Every record has to be written out exactly, with no line missing.

### Material provided
════════════════

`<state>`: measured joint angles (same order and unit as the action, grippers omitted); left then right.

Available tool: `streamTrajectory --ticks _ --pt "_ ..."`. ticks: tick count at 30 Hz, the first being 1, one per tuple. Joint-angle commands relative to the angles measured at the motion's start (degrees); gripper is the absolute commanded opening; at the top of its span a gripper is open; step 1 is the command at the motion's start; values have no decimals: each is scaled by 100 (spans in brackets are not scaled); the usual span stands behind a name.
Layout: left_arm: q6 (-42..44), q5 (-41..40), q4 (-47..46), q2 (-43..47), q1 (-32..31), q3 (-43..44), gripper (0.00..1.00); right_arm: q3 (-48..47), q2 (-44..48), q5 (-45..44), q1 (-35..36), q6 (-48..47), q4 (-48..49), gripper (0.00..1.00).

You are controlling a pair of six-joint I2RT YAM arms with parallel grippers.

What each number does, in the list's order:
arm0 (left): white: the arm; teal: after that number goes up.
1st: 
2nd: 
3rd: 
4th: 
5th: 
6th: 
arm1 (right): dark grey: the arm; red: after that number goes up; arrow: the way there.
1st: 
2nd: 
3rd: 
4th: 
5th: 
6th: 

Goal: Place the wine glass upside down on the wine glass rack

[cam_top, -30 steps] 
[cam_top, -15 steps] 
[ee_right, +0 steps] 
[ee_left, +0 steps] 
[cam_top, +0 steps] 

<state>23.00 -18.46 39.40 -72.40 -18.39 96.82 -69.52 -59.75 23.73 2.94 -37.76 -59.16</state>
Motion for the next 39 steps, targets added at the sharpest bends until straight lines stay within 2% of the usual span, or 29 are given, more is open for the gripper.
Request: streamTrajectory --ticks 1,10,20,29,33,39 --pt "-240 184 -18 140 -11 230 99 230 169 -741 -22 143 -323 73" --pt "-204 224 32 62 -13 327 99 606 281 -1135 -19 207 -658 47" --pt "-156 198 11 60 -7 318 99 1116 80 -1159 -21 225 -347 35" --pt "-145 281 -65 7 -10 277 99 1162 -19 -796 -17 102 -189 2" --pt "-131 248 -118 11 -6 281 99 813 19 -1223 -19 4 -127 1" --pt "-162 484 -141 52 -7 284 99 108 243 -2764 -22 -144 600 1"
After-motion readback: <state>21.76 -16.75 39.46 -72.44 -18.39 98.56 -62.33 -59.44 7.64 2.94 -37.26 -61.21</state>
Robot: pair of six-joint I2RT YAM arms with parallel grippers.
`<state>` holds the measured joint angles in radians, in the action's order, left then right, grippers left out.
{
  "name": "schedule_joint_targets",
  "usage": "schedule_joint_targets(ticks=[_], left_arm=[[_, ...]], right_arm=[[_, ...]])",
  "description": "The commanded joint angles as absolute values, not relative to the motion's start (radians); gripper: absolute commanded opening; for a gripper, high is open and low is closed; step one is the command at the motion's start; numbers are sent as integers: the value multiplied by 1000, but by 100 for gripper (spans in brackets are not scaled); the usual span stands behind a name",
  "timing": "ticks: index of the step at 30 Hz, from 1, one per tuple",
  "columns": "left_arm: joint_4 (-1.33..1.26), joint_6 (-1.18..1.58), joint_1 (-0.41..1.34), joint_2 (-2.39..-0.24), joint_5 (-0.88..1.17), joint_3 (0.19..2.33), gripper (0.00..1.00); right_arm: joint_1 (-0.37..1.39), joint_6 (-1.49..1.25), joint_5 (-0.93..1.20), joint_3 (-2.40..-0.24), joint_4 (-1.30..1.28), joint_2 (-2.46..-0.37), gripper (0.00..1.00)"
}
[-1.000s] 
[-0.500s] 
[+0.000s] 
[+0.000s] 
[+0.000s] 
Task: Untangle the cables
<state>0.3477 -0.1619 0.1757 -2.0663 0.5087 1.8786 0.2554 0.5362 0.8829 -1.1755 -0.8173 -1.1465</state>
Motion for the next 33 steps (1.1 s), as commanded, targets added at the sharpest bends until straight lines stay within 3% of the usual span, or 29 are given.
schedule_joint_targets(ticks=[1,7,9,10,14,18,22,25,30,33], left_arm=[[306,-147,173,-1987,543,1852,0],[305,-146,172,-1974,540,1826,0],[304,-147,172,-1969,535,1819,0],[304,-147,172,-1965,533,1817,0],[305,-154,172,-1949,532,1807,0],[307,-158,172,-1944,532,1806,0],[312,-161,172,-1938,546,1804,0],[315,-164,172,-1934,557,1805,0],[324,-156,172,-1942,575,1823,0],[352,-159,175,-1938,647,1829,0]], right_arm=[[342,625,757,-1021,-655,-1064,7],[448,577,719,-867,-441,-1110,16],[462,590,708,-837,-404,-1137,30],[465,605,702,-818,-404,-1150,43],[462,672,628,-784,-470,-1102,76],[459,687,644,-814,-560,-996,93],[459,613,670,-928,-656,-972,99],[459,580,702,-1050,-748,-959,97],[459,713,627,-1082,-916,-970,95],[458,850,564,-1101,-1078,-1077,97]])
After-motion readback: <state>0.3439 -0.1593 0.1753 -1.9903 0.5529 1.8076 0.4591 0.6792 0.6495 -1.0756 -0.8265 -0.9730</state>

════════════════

### Task result
`<state>`: measured joint angles (same order and unit as the action, grippers omitted); left then right.

Available tool: `streamTrajectory --ticks _ --pt "_ ..."`. ticks: tick count at 30 Hz, the first being 1, one per tuple. Joint-angle commands relative to the angles measured at the motion's start (degrees); gripper is the absolute commanded opening; at the top of its span a gripper is open; step 1 is the command at the motion's start; values have no decimals: each is scaled by 100 (spans in brackets are not scaled); the usual span stands behind a name.
Layout: left_arm: q6 (-42..44), q5 (-41..40), q4 (-47..46), q2 (-43..47), q1 (-32..31), q3 (-43..44), gripper (0.00..1.00); right_arm: q3 (-48..47), q2 (-44..48), q5 (-45..44), q1 (-35..36), q6 (-48..47), q4 (-48..49), gripper (0.00..1.00).

You are controlling a pair of six-joint I2RT YAM arms with parallel grippers.

What each number does, in the list's order:
arm0 (left): white: the arm; teal: after that number goes up.
1st: 
2nd: 
3rd: 
4th: 
5th: 
6th: 
arm1 (right): dark grey: the arm; red: after that number goes up; arrow: the way there.
1st: 
2nd: 
3rd: 
4th: 
5th: 
6th: 

Goal: Place the wine glass upside down on the wine glass rack

[cam_top, -30 steps] 
[cam_top, -15 steps] 
[ee_right, +0 steps] 
[ee_left, +0 steps] 
[cam_top, +0 steps] 

<state>23.00 -18.46 39.40 -72.40 -18.39 96.82 -69.52 -59.75 23.73 2.94 -37.76 -59.16</state>
Motion for the next 39 steps, targets added at the sharpest bends until straight lines stay within 2% of the usual span, or 29 are given, more is open for the gripper.
Request: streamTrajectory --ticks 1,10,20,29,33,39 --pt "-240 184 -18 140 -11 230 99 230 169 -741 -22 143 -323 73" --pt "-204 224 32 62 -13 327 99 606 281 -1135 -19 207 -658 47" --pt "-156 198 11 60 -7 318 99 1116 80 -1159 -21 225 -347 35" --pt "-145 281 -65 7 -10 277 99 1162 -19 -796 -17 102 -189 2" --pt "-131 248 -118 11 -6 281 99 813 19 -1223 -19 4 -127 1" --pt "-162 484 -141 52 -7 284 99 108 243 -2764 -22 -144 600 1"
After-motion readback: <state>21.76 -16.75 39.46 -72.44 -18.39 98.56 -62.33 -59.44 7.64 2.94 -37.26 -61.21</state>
Robot: pair of six-joint I2RT YAM arms with parallel grippers.
`<state>` holds the measured joint angles in radians, in the action's order, left then right, grippers left out.
{
  "name": "schedule_joint_targets",
  "usage": "schedule_joint_targets(ticks=[_], left_arm=[[_, ...]], right_arm=[[_, ...]])",
  "description": "The commanded joint angles as absolute values, not relative to the motion's start (radians); gripper: absolute commanded opening; for a gripper, high is open and low is closed; step one is the command at the motion's start; numbers are sent as integers: the value multiplied by 1000, but by 100 for gripper (spans in brackets are not scaled); the usual span stands behind a name",
  "timing": "ticks: index of the step at 30 Hz, from 1, one per tuple",
  "columns": "left_arm: joint_4 (-1.33..1.26), joint_6 (-1.18..1.58), joint_1 (-0.41..1.34), joint_2 (-2.39..-0.24), joint_5 (-0.88..1.17), joint_3 (0.19..2.33), gripper (0.00..1.00); right_arm: joint_1 (-0.37..1.39), joint_6 (-1.49..1.25), joint_5 (-0.93..1.20), joint_3 (-2.40..-0.24), joint_4 (-1.30..1.28), joint_2 (-2.46..-0.37), gripper (0.00..1.00)"
}
[-1.000s] 
[-0.500s] 
[+0.000s] 
[+0.000s] 
[+0.000s] 
Task: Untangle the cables
<state>0.3477 -0.1619 0.1757 -2.0663 0.5087 1.8786 0.2554 0.5362 0.8829 -1.1755 -0.8173 -1.1465</state>
Motion for the next 33 steps (1.1 s), as commanded, targets added at the sharpest bends until straight lines stay within 3% of the usual span, or 29 are given.
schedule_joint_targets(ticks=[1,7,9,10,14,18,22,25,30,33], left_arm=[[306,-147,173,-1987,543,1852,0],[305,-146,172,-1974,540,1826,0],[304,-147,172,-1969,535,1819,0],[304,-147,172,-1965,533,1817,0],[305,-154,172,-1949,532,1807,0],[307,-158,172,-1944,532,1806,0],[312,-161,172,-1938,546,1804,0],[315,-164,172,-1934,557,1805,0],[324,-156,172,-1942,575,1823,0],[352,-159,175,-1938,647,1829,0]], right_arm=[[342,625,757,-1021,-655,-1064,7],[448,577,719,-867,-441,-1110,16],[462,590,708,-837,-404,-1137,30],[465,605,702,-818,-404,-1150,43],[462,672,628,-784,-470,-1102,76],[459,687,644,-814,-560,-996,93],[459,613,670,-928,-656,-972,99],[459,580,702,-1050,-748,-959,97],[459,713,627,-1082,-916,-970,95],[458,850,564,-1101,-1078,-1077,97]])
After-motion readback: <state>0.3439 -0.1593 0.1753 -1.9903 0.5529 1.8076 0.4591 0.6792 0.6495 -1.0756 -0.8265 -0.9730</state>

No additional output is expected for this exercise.